Ad-Dharu Qudhni  adalah imam besar diatas manhaj salaf. Suatu hari Ad-Dharu Qudhni berjalan dengan salah satu muridnya, kemudian ditengah jalan bertemu dengan Abu Bakr Al-Baqilany seorang ahlul bid;ah. Maka Ad-Dharu Qudhni bersalaman dengan nya dan cium kepalanya (kemungkinan lebih tua umurnya). Kemudian muridnya bertanya, “siapa orang itu”?. Ad-Dharu Qudhni cuma menjawab orang itu adalah Abu Bakr Al-Baqilany tapi tidak diterangkan bahwa orang ini sesat. Maka muridnya ini akhirnya belajar kepada Abu Bakr Al-Baqilany dan mengikuti aqidahnya.

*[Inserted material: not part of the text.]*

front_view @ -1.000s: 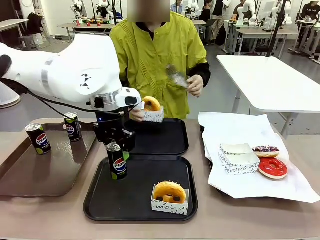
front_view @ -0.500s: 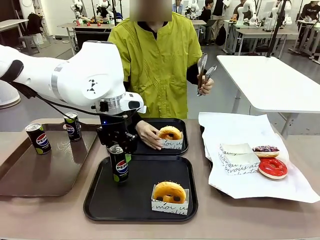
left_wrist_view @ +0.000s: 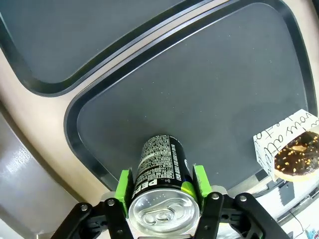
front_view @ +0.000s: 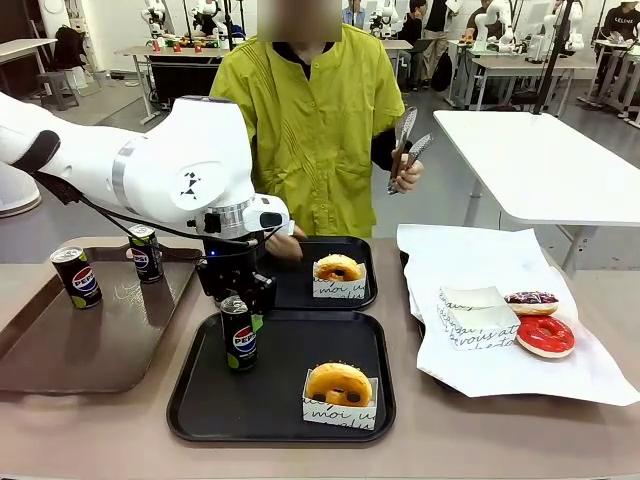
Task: Set up donuts and drinks on trays.
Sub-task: Pick up one Pepsi coke and place it on the Flat Tray.
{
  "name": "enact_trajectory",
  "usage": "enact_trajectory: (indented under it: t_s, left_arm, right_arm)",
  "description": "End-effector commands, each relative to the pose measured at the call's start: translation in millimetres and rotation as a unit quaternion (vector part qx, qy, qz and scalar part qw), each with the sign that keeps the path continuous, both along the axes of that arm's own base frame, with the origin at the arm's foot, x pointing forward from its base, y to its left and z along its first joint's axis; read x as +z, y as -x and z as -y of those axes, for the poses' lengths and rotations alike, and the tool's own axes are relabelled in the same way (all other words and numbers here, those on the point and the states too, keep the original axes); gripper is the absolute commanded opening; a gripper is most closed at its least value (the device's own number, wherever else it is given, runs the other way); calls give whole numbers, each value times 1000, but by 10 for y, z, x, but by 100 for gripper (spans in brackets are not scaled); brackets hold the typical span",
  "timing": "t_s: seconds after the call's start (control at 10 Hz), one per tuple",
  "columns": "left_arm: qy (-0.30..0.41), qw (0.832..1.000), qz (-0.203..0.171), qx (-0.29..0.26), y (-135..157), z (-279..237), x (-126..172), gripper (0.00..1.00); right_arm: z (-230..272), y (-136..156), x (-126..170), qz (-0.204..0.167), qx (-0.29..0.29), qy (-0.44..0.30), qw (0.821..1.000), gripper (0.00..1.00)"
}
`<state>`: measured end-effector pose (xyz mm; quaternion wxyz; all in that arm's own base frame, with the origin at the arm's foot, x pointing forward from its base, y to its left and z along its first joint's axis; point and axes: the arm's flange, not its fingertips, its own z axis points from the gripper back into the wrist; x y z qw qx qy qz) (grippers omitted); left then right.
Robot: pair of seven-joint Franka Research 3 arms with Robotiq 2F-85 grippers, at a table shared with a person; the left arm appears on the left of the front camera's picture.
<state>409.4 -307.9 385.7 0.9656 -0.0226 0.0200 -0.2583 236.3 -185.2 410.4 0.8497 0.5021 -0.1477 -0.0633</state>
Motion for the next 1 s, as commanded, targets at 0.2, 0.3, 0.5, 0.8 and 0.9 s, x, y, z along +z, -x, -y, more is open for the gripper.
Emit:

Hadits dari Abu Hurairah tentang siapa yang mengajak kepada petunjuk

Dalam Kitab Shahih dari hadits Abu Hurairah Radhiyallahu ‘Anhu dengan lafazh: “Siapa yang mengajak kepada petunjuk…,” kemudian dilanjut, “…dan siapa yang mengajak kepada kesesatan…” (HR. Muslim no. 2674)

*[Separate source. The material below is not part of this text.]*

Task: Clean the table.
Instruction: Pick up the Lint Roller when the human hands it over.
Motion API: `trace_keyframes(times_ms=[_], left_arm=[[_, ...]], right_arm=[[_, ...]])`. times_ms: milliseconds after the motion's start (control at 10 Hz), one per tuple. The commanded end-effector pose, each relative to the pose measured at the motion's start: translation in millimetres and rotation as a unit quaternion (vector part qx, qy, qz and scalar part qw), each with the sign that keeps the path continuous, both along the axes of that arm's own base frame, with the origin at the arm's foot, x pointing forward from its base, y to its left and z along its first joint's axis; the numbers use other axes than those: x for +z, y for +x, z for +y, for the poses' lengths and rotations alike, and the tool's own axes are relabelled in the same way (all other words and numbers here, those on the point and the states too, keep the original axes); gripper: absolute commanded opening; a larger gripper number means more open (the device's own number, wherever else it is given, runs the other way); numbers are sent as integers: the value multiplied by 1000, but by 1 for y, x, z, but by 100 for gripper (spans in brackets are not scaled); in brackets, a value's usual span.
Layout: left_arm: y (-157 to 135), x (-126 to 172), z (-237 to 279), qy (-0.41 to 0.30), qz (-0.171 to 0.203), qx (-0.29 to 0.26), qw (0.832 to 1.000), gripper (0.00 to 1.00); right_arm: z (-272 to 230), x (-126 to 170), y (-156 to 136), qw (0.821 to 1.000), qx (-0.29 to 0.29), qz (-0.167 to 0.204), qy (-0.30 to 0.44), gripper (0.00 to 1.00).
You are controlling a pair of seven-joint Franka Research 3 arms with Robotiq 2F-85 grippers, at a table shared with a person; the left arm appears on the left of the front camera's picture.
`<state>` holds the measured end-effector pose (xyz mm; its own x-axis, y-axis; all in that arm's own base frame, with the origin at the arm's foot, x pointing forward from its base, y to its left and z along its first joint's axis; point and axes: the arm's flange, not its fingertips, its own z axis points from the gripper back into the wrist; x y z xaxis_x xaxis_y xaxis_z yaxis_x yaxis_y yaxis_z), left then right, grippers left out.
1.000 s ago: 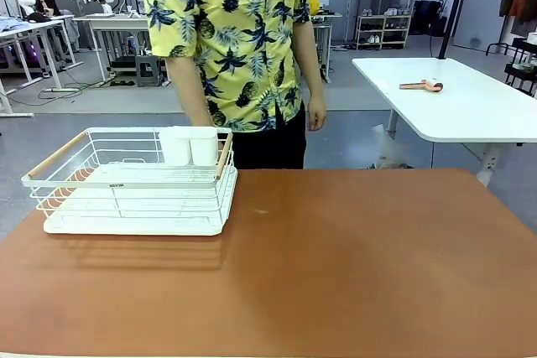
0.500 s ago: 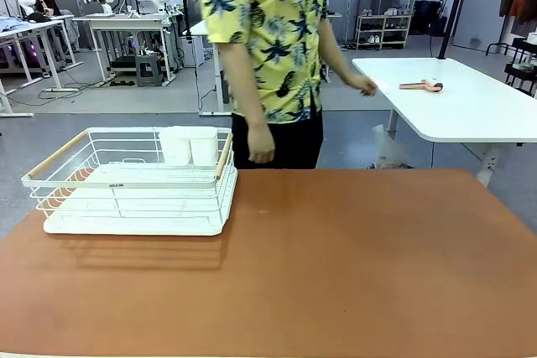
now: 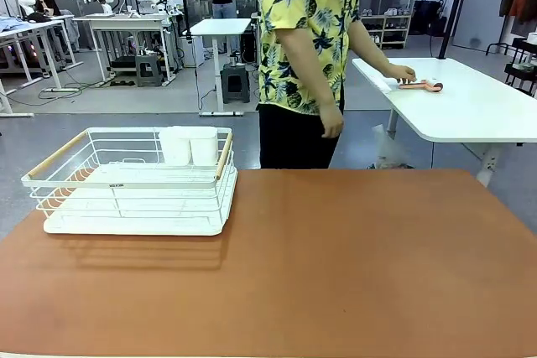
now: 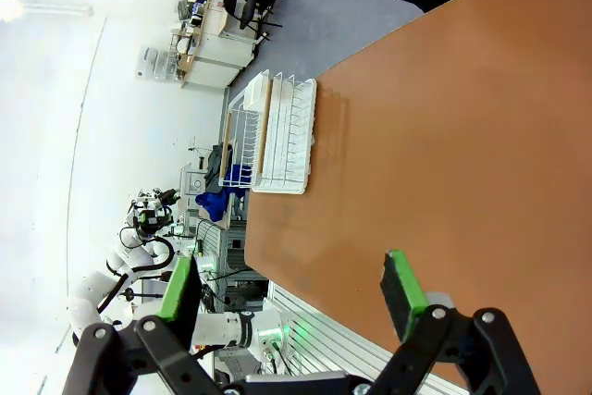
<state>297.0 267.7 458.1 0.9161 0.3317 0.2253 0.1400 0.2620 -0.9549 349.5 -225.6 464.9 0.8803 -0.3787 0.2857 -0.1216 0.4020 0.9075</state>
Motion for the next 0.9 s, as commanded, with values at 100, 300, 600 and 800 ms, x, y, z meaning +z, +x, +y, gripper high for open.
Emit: trace_keyframes(times_ms=[100,300,600,800], left_arm=[[-1,2,2,-9,-14,-3,1000,100],[-1,2,2,-9,-14,-3,1000,100],[-1,2,2,-9,-14,-3,1000,100],[-1,2,2,-9,-14,-3,1000,100]], right_arm=[[0,2,0,1000,1,-6,6,100],[0,2,0,1000,1,-6,6,100],[0,2,0,1000,1,-6,6,100],[0,2,0,1000,1,-6,6,100]])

Hadits ini sama dengan hadits sebelumnya tapi lafadznya “Siapa yang mengajak kepada petunjuk”.  Dan “Siapa yang mengajak kepada kesesatan”.

Hadits lengkapnya dalam sahih Muslim “Barangsiapa yang menyeru kepada sebuah petunjuk maka baginya pahala seperti pahala-pahala orang-orang yang mengikutinya, hal tersebut tidak mengurangi akan pahala-pahala mereka sedikitpun. Dan barangsiapa yang menyeru kepada kesesatan maka atasnya dosa seperti dosa-dosa yang mengikutinya, hal tersebut tidak mengurangi dari dosa-dosa mereka sedikitpun.”

Pembahasan 1: Dosa orang yang mengajak kepada bid’ah

Orang ini menanggung dosa orang yang mengikutinya. Dalam hadits dari Hudaifah disebut “da’i-da’I yang mengajak kepada pintu neraka jahanam”. Hal ini adalah dosa yang sangat besar dikarenakan setiap orang yang tersesat maka dia menanggung dosa kesesatannya.

Pembahsan 2: Keutamaan berdakwah dijalan Allah

Firman Allah:

وَمَنْ أَحْسَنُ قَوْلًۭا مِّمَّن دَعَآ إِلَى ٱللَّهِ وَعَمِلَ صَـٰلِحًۭا وَقَالَ إِنَّنِى مِنَ ٱلْمُسْلِمِينَ

Siapakah yang lebih baik perkataannya daripada orang yang menyeru kepada Allah, mengerjakan amal yang saleh, dan berkata, “Sesungguhnya aku termasuk orang-orang yang berserah diri?” (Fussilat: 33)

Kesimpulan

Inti pembahasan adalah Bid’ah lebih besar dari dosa besar. Telah dijelaskan bahaya dari perbuatan bid’ah.